American Romanticism
Sample Student
Final Exam Answers 20
10

Veronica Ramirez

“Quest” for Romantic Knowledge: Fall 2010

The American Romanticism course, LITR 5431, this semester has been my favorite course up to this point in my graduate studies in Literature (no flattery intended). I am not a teacher, but I am going to use American Romanticism as an influence for text selection in the future.  I have tried to get my husband and friends into reading but I think that one of the reasons I have failed, is because of the literature I had recommended.  This time around, I am going to consider texts from this course and from this time period to recommend, as some of the main Romantic qualities in our texts, are widely enjoyed and understood such as the “quest”.

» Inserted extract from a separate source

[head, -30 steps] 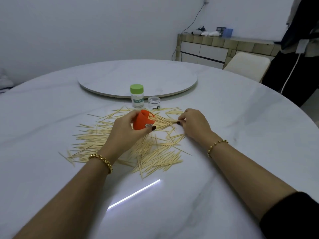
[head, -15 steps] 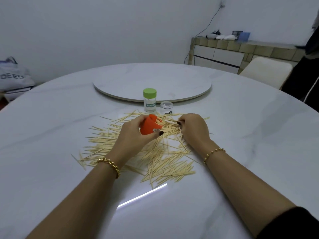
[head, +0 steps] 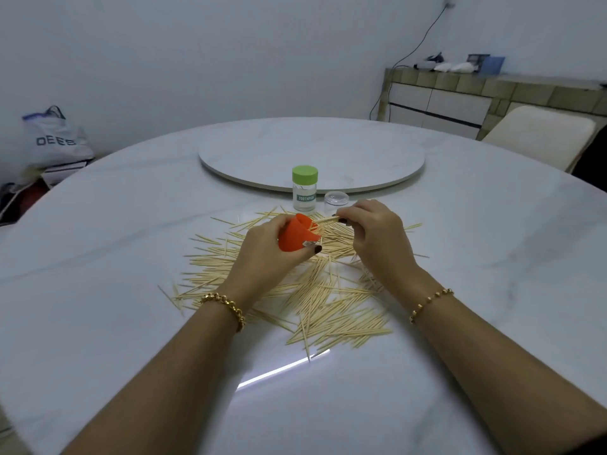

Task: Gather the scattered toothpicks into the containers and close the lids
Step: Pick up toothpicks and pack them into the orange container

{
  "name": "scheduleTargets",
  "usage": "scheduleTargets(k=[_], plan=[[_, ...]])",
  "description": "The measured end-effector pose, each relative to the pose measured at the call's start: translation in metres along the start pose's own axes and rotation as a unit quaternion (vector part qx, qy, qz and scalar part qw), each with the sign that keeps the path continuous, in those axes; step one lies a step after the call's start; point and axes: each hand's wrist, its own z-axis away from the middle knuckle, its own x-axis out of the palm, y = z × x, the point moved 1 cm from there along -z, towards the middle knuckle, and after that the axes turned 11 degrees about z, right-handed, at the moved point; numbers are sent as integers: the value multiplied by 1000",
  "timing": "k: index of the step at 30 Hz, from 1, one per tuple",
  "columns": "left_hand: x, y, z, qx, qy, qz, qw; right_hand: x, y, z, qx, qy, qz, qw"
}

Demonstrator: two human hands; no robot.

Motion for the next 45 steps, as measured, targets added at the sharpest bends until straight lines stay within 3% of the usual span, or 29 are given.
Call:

 If an educated person where to ask me what I gained from this course, I would be tempted to point to the syllabus in order to show the large and varied selection of texts and all of the Romantic devices used by the authors that we covered.  I would tell them that I gained an expanded vocabulary that I had previously heard used in other courses, but did not understand, and more importantly I gained a perspective of the American Romantic Literature period. I would sincerely suggest taking the course, and look at it from whatever their own particular perspective may be, for my friend, it would be historical, since you can learn a lot about American life or politics etc., and for my husband, just for entertainment.

Placing American Romantic Literature, in a historical sense, has also been one of the major impacts to my education this semester. When I first looked at the syllabus, I was a little bit concerned about the amount of literature outside of the Romantic such as the texts in the sections of Pre-Romantic Writings and Post Romantic Literature: Realism & Modernism.  I was very surprised at the way they were tied into the course and how useful it was to read pre Romantic texts and also to see how elements and themes persisted in Realism and Modernism.  This especially helped in my accompanying course Austen and Wharton, since I could see some remaining Romantic notions in Wharton’s work.

Another highlight of the semester was reviewing the differences between American and European Romanticism such as the Gothic. I have always had a love for British Literature because of the romantic gothic settings and themes.  The settings such as Wuthering Heights and Thornfield in Jane Eyre drew me to these novels and to British literature.  Now I understand that European Gothic (haunted ancestral homes/ psychological) was changed in America due to the difference in the new fears, such as wilderness gothic.

 American Romanticism covers a vast variety of texts and even forms of literature that it can be enjoyed as “escapism” literature or seriously studied in regards to the several subjects and themes.  My new interest in American Literature may push me towards a more balanced study plan to include more American Literature instead of mostly British and my quest for knowledge about the American Romantic period will continue.